Excel Twitter 20100920
World peace, cheerios and chicken wings. You can do anything with Excel, as long as calculation isn’t set to Manual.
- My boss’s family is TOO organized they planned meals to cook for 4 wks in Excel sheet with groceries budget! That’s one really scary family.
- yeah i’m sort of an excel idiot sorry! do you have grid paper, that’s probably how i would do it!
- Scientist discovered that multitasking at work is impossible. My advice? Close that excel sheet and focus on stalking your ex on facebook
- If everyone fully mastered Excel there would be hyper-organized world peace.
- New #SaaS #CRM customer tells us "Excel is so flexible, you can do anything with it. And that’s the problem!"
- Is there anything more satisfying than finally getting an algorithm to work in excel at 2.00am after battling all night – I think not! #Nerd
- Wahoooooooooooo! I got the stupid drop down list in stupid excel to work. Hurrah!
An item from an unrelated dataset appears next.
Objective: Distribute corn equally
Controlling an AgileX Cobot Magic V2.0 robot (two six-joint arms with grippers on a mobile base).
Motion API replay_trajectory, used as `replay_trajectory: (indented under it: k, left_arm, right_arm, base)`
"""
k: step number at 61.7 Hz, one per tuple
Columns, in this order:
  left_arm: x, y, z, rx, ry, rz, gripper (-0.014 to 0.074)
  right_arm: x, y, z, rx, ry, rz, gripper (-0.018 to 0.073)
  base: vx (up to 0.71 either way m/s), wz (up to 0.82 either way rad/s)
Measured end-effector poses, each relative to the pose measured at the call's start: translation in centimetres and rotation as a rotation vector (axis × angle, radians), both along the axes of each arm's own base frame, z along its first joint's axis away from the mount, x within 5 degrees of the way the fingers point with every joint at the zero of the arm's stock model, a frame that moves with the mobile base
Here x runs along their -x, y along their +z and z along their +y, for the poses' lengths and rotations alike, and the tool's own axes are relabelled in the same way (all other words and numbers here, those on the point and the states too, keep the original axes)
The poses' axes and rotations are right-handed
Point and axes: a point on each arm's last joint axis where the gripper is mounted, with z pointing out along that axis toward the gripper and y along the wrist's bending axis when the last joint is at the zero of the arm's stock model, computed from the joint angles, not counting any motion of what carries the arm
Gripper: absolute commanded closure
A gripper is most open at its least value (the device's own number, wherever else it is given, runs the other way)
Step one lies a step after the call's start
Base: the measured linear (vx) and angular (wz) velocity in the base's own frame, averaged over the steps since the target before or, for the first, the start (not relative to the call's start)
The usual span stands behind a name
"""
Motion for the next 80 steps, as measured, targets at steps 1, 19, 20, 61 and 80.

- WHY DOES GETPIVOTDATA NOT ACCEPT A REFERENCE FOR ITS DATA_FIELD ARGUMENT? #excel #fml
- Just discovered why my spreadsheet wouldn’t compute!! Why would one ever want to set Calculation Options to ‘Manual’ on MS Excel?!?! Grrr.
- Knowing how to use complicated Excel formulas saves hours of work! Thank you google for letting me pretend I’m an Excel pro.
- Nothing can beat the blend of Mike Tompkin’s voice, cheerios, and 290 excel spreadsheets on a cloudy morning. Happy Sunday!
- They steal my spreadsheet & when they cant figure it out they have the cheek to ask me how to fix it.
- Staring aimlessly at the excel spreadsheet in front of me *sighs and reaches for another chicken wing*
- Fast becoming a spreadsheet junkie, it’s really not as bad as it sounds. Time to brush up on Excel VBA, now accepting resource suggestions.
- If I had to pick one word to summarize my week, it would be this: "Excel" …not as in "to distinguish onself"; as in "spreadsheet overload"
- Completely lost a massive Excel spreadsheet I was working on two weeks ago. It’s not even in the recent docs list. Did I just dream it?